• Instructions to follow: Would you reproduce, word for word, only the lines from the one with "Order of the" to the end of the listing below?

• Raw data:
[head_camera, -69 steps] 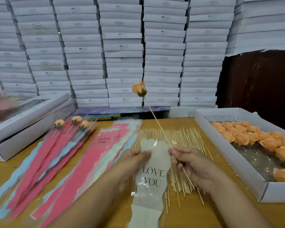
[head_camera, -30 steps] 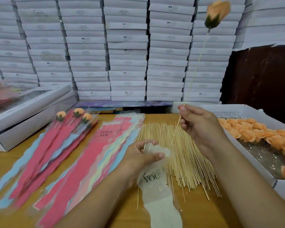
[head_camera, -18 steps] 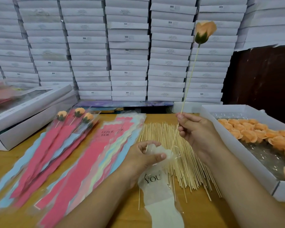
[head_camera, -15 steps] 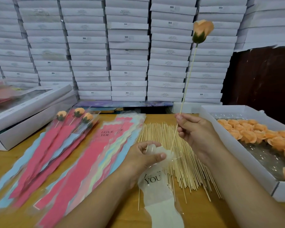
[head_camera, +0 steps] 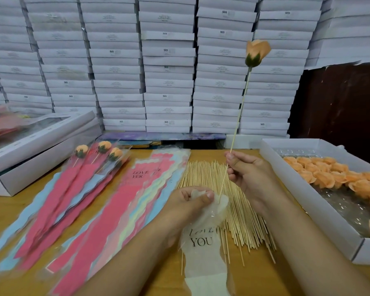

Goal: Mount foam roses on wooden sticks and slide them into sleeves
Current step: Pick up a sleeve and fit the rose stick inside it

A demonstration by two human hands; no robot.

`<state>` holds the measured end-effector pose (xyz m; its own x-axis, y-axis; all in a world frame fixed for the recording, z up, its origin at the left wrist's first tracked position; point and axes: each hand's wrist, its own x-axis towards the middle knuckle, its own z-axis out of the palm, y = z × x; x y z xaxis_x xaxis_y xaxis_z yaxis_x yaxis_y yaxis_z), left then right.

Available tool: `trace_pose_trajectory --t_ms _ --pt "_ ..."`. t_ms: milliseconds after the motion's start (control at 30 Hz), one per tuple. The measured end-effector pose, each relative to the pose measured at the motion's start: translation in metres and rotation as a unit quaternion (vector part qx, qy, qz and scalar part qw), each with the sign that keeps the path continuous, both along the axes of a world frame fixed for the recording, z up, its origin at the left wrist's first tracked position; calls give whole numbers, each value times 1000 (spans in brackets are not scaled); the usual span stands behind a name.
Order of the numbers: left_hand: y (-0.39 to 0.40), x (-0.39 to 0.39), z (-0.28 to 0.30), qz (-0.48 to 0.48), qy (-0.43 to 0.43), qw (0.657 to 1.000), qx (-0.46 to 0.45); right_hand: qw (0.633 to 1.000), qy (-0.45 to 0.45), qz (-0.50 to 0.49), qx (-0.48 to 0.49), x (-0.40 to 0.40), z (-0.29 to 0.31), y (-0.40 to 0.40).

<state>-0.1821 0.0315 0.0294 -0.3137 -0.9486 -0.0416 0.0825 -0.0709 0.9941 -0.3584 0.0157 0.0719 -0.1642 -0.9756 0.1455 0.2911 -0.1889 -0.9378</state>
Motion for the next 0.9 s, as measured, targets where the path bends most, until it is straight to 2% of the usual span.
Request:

• Answer box:
Order of the numbers: left_hand: y (-0.39 to 0.40), x (-0.39 to 0.39), z (-0.28 to 0.30), qz (-0.48 to 0.48), qy (-0.43 to 0.43), qw (0.657 to 1.000), qx (-0.46 to 0.45); right_hand: qw (0.633 to 1.000), qy (-0.45 to 0.45), qz (-0.50 to 0.49), qx (-0.48 to 0.49), x (-0.40 to 0.40), z (-0.29 to 0.31), y (-0.40 to 0.40).

<state>-0.1821 0.0315 0.0294 -0.3137 -0.9486 -0.0416 0.0825 -0.0709 0.9941 -0.3584 0.0157 0.0719 -0.1642 -0.9756 0.1455 0.2911 -0.1889 -0.9378</state>
Motion for the next 0.9 s, as measured, targets where the path bends most, until it is straight to 2% of the usual span.
Request:

With this, there is nothing more to the exercise.